InkHive Docs

Full Documentation

Comprehensive developer and design documentation for InkHive.

InkHive — Documentation

Table of contents


Purpose & problem solved

InkHive addresses the common marketing problem of scaling high-quality, cross-channel content from a single idea. It automates generation, organizes drafts, and provides a reliable publishing pipeline so teams can:

  • Produce a publish-ready blog post, SEO metadata, social posts, and newsletter copy from one seed idea.
  • Track progress and edits in a realtime UI.
  • Publish reliably with retries and per-platform error reporting.

Who benefits:

  • Content marketers needing consistency across channels.
  • Agencies producing many variations from limited briefs.
  • Startups automating content workflows with auditability.

Quick overview (no repo steps)

This section summarizes how components interact without repo-level onboarding commands.

  1. User creates a content project in the UI (topic or article text).
  2. The frontend writes a contentProjects document into Convex and triggers a durable Inngest workflow content/generate.
  3. Inngest's contentPipeline orchestrates AI generation (blog → social/email/SEO) and writes outputs back to Convex.
  4. UI subscribes to Convex and shows per-job progress and generated drafts.
  5. When the user requests publish, the frontend triggers content/publish, and Inngest runs publishContent to publish in parallel to chosen platforms.
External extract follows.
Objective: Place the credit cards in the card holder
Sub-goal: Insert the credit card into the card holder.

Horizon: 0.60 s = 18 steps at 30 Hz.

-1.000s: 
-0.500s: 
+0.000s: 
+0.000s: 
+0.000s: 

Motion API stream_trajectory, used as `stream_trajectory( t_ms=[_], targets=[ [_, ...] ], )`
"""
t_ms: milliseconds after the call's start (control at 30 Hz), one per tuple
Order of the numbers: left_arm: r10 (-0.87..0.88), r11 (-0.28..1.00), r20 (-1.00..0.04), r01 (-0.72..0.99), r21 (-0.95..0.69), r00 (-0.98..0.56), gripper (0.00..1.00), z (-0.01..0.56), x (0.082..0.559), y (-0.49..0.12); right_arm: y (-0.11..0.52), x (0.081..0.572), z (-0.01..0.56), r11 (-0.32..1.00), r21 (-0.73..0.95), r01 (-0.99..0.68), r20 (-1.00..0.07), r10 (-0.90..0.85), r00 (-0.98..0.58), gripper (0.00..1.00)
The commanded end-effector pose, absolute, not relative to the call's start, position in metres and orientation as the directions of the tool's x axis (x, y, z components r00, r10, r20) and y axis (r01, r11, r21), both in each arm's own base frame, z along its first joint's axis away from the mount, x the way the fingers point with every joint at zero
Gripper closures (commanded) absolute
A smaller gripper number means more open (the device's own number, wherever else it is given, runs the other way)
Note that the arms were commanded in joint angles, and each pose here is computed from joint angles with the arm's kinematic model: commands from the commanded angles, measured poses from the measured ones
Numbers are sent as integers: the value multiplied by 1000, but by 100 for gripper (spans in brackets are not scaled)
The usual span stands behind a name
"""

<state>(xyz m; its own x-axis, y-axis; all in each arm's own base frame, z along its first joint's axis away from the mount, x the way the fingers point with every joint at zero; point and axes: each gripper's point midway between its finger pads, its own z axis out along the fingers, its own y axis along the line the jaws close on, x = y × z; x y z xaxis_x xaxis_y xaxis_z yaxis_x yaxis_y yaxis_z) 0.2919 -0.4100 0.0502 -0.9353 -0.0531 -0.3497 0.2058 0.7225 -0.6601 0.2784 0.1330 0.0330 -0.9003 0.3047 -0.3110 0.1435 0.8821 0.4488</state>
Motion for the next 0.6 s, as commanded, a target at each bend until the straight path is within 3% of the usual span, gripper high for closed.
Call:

System design & architecture

High-level components:

  • Frontend: Next.js (app router) — UI, Clerk auth, minimal server routes for uploads and triggering Inngest.
  • Realtime data & transactional API: Convex — holds contentProjects, job statuses, errors, published history.
  • Orchestration: Inngest — durable, observable execution for multi-step AI tasks and parallel publishing.
  • AI engine: Google Generative AI — used in Inngest steps to generate natural language artifacts.
  • Integrations: Resend (email), and social publishers under lib/publish/.

Design rationale:

  • Convex for fast real-time UX and simple serverless data model with indexes.
  • Inngest for complex background orchestration: retries, step-wise logging, parallelism, and observability.

Sequence diagram (conceptual):

  • [UI] -> (Convex.createProject) -> [Convex]
  • [UI] -> (POST /api/trigger-inngest) -> [Next API] -> (inngest.send)
  • [Inngest] -> (contentPipeline) -> [AI steps] -> (Convex.save*) -> [Convex]
  • [UI] subscribe -> [Convex] updates
  • [UI] publish -> (POST /api/trigger-inngest publish) -> [Inngest.publishContent] -> [Platforms]

Note: Replace sequence diagram with an SVG in public/architecture.svg for visual docs.


Detailed agents & workflows

This section documents each Inngest function, its triggers, inputs, outputs, and failure semantics.

contentPipeline (inngest/functions/content-pipeline.ts)

  • Trigger: event content/generate
  • Configuration: retries = 3, optimizeParallelism = true
  • Responsibilities:
    • Mark contentProjects.status = "generating"
    • Run generateBlogPost (must complete first because downstream agents consume the blog output)
    • In parallel run generateSocialPosts, generateEmailNewsletter, generateSeoMetadata
    • On completion, set status = "completed"
    • On any error, call api.contentProjects.recordError with step and stack trace

Inputs (event.data):

  • projectId: string
  • inputType: "topic" | "article"
  • inputContent: string

Primary outputs (Convex mutations called):

  • updateProjectStatus(projectId, status)
  • saveBlogPost(projectId, title, content, excerpt, readingTime)
  • saveSocialPosts(projectId, twitter, linkedin, facebook, instagram, medium)
  • saveEmailNewsletter(projectId, subjectLines..., htmlContent, plainText)
  • saveSeoMetadata(projectId, title, description, keywords, slug)

Failure handling:

  • Each step wrapped in step.run with automatic retry semantics.
  • If the blog generation fails, pipeline records error and stops dependent step execution.
  • Parallel step failures are recorded per-job; pipeline still tries to complete other jobs.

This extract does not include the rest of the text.